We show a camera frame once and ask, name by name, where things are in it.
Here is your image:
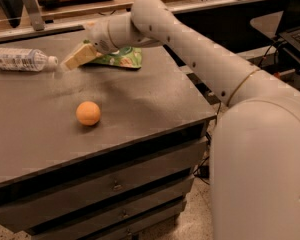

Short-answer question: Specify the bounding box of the clear plastic water bottle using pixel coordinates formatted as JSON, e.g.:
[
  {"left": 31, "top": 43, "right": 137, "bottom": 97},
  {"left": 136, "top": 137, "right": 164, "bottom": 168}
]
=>
[{"left": 0, "top": 48, "right": 58, "bottom": 72}]

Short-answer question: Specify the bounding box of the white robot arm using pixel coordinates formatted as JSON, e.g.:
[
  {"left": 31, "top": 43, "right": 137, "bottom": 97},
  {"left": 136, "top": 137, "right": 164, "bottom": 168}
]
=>
[{"left": 83, "top": 0, "right": 300, "bottom": 240}]

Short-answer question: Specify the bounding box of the grey side table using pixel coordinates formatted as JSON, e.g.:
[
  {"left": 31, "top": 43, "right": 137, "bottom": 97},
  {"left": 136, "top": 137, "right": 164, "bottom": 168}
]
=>
[{"left": 178, "top": 11, "right": 300, "bottom": 106}]

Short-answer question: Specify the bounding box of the grey drawer cabinet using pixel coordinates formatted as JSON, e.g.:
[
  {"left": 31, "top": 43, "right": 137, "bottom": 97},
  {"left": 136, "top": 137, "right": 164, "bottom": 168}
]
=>
[{"left": 0, "top": 47, "right": 215, "bottom": 240}]

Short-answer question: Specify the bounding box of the orange fruit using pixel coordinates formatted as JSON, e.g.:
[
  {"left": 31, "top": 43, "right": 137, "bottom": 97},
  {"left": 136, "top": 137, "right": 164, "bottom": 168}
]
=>
[{"left": 76, "top": 101, "right": 101, "bottom": 126}]

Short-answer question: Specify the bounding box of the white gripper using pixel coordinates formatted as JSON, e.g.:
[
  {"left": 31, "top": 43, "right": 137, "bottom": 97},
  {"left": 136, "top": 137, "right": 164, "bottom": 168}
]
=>
[{"left": 61, "top": 20, "right": 114, "bottom": 71}]

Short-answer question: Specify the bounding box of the green snack chip bag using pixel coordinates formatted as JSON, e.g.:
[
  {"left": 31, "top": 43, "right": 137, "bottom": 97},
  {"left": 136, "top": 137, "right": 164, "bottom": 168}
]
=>
[{"left": 81, "top": 40, "right": 142, "bottom": 69}]

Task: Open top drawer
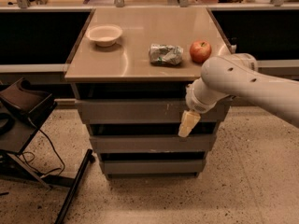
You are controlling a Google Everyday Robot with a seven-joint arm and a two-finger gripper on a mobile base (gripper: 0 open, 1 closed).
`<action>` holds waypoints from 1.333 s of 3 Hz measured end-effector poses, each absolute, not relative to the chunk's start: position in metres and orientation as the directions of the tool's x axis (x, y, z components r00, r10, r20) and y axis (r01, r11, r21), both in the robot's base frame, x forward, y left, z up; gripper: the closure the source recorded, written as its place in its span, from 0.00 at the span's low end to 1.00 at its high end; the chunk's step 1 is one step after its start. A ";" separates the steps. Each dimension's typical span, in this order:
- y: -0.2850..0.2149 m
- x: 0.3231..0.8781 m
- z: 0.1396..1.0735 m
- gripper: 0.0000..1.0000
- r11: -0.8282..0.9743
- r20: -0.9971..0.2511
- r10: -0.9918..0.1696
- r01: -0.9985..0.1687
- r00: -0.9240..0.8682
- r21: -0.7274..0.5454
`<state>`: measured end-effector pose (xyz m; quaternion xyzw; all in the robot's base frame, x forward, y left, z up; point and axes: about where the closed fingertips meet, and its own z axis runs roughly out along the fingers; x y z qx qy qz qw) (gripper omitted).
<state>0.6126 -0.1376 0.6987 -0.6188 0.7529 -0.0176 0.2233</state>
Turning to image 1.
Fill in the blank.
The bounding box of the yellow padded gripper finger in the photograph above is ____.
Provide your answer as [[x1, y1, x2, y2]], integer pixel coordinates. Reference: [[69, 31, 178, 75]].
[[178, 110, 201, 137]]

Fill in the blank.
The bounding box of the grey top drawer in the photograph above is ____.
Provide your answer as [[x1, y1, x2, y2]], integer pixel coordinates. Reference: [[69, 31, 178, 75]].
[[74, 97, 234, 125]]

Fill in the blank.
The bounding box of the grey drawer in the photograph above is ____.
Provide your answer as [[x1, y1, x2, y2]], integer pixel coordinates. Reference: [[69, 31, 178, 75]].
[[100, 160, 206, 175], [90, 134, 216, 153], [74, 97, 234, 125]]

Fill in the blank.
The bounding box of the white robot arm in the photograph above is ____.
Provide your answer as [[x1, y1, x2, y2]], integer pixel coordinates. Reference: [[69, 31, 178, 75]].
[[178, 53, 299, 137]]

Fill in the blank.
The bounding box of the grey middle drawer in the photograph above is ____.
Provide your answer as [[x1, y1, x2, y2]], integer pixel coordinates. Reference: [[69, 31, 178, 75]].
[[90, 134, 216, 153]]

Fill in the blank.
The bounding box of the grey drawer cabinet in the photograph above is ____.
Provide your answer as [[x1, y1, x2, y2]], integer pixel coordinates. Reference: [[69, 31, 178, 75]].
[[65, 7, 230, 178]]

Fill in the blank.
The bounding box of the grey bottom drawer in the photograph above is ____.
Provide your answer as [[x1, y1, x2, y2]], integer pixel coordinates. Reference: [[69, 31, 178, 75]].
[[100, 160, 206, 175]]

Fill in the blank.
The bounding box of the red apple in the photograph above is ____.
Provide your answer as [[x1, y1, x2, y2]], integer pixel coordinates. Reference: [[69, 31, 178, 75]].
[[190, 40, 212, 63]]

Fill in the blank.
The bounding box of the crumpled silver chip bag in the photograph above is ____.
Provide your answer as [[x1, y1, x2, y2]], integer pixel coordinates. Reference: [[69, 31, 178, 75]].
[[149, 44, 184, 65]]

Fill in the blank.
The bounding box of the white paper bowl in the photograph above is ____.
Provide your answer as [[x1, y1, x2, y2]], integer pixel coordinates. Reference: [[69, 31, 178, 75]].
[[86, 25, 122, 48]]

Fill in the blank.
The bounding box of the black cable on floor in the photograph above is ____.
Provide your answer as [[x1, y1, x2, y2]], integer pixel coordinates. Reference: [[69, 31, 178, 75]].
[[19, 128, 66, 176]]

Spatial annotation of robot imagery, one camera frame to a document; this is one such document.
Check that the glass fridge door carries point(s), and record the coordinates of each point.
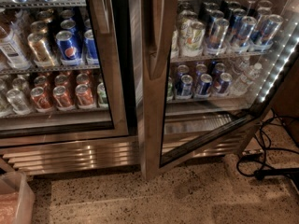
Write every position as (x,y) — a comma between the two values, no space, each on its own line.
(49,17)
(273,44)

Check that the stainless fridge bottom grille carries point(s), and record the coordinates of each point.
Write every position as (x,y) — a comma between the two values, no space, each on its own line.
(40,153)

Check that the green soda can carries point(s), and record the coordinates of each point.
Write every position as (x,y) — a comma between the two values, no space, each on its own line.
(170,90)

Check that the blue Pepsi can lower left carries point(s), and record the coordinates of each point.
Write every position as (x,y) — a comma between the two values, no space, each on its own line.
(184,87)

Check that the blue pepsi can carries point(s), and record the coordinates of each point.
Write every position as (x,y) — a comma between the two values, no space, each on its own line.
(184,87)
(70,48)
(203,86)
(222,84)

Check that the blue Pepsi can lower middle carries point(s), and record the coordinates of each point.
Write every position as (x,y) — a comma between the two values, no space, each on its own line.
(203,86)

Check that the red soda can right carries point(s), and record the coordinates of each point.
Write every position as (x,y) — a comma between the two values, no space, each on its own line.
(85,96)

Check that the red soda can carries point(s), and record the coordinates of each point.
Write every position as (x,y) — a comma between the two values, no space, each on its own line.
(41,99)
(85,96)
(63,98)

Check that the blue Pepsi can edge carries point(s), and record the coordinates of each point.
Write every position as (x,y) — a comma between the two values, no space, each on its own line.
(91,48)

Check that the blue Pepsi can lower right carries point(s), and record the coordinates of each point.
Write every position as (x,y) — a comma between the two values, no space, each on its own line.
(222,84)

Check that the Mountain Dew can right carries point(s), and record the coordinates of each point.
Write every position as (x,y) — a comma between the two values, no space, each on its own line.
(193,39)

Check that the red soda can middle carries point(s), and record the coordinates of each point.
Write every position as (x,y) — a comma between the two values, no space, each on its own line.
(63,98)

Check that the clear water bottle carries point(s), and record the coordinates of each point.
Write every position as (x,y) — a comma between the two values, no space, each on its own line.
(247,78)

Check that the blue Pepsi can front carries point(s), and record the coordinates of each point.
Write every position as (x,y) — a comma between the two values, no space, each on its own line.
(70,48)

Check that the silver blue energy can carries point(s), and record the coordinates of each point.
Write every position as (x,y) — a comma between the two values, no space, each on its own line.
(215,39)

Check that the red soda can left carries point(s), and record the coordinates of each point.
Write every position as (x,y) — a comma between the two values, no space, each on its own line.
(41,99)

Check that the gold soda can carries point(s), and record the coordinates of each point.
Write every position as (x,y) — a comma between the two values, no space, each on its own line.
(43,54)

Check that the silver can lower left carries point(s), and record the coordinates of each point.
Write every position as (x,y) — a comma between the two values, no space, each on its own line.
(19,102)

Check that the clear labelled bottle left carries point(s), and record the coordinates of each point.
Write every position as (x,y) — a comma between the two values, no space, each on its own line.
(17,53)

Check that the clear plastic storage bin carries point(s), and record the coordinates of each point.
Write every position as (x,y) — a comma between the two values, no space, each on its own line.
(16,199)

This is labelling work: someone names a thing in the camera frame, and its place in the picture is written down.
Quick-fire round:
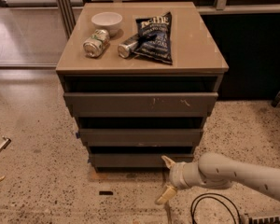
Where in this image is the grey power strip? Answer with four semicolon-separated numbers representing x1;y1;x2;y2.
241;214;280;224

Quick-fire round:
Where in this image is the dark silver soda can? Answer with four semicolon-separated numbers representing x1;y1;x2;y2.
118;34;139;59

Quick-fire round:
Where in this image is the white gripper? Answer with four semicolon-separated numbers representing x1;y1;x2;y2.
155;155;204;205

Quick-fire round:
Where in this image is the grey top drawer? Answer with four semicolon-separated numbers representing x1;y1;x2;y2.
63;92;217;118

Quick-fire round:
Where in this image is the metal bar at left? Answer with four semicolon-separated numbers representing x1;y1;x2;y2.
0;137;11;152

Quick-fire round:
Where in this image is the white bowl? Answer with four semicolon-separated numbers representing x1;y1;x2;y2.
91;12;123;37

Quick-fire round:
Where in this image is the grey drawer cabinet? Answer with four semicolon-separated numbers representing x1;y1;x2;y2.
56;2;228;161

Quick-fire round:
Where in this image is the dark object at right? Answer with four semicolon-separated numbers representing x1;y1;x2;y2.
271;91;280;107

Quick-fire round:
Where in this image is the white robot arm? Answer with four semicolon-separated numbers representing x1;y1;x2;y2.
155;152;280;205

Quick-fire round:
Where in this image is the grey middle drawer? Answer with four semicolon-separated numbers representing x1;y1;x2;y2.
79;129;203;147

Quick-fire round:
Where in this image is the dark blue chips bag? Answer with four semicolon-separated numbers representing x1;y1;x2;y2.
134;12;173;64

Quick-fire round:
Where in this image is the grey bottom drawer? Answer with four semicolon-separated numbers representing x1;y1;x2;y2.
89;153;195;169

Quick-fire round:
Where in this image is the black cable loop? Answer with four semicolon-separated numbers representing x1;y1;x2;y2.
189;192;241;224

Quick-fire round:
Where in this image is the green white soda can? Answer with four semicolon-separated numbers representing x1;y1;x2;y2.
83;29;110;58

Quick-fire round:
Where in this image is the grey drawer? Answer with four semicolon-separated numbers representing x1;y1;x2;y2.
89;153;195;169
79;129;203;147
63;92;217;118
----------------------------------------
What lines of the material contain "water"? Show them.

ANSWER BELOW:
Short-answer question: Specify the bounding box of the clear plastic water bottle using pixel coordinates formatted as JSON, e.g.:
Check that the clear water bottle carries point(s), and record the coordinates of each point.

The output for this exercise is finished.